宫里的人都是这么个逻辑,胤俄虽几次三番跟禾嘉表示宫里亲情淡漠,但心里其实也是这么想的。现在被康熙这么狠下心摆一道,太子还没说怎么着呢,他先受不住了。
当天跟着禾嘉回府还挺好的人,半夜就起了烧。整个人烧得滚烫滚烫的,被禾嘉喊醒的时候嘴里还一个劲的说自己没事,就是身上没劲儿睡一觉就好了。
发烧烧得厉害了,眼睛里全是血丝,禾嘉用眼睛贴在胤俄额头上只觉得烫得厉害。

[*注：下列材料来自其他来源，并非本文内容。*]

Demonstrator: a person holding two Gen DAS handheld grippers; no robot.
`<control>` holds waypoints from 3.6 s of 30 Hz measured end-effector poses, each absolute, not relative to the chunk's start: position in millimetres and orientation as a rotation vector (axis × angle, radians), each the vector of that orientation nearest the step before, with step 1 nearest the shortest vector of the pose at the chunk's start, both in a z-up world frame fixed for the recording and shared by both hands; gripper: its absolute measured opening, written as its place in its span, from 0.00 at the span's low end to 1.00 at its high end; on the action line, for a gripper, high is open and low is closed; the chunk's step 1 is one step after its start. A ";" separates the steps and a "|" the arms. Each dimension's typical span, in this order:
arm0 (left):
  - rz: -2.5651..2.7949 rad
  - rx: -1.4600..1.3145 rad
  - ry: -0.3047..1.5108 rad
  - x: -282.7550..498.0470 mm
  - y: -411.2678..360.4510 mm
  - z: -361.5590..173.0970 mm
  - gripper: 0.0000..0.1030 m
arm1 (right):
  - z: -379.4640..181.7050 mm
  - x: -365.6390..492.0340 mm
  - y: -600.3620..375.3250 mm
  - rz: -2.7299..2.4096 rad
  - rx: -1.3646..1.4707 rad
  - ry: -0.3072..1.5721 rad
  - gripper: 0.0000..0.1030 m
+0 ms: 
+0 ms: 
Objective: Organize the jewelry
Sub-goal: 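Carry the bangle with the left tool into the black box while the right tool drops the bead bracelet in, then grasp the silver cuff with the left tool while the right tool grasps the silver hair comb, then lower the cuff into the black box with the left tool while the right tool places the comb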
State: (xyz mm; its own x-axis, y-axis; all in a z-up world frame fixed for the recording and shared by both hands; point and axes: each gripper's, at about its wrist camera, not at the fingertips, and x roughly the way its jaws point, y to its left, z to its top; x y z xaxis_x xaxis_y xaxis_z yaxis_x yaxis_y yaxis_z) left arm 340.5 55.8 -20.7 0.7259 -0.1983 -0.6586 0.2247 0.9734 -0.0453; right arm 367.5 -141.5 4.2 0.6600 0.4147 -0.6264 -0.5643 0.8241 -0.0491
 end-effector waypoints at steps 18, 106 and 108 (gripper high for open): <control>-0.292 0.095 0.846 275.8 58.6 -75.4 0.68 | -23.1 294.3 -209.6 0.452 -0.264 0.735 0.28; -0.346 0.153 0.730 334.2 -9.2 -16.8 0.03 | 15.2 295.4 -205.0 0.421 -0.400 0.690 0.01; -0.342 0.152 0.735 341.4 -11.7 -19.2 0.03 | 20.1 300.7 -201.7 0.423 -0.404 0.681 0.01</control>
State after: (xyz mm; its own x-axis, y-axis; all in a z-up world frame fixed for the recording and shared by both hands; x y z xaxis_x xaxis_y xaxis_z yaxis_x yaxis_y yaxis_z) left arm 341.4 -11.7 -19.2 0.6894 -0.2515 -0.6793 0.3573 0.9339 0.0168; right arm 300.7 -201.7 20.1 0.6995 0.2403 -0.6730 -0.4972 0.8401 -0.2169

萧高格连夜开方子熬药,又拿了药酒来让禾嘉给他擦拭四肢关节降温,一直折腾到第二天中午体温才慢慢往下降。
这幅样子再要出去是绝对出不去了的,禾嘉让忠顺拿着腰牌跟宫里告假,反正这事是康熙这个当阿玛的先做绝了的,她就也一点没藏着掖着。
却不想忠顺回来就说不止咱们府里报病告假,其他几个贝勒爷基本全蔫了。
三贝勒说是昨儿个修书的时候,从国子监的藏书阁里的梯子上摔下来摔伤了腰,躺在床上下不来了。
四贝勒今天一早入了佛堂,说是要跟哪儿来的大师辩经。这就是明明白白跟康熙摆明了态度,他这个当儿子的无欲无求也不敢对您有意见。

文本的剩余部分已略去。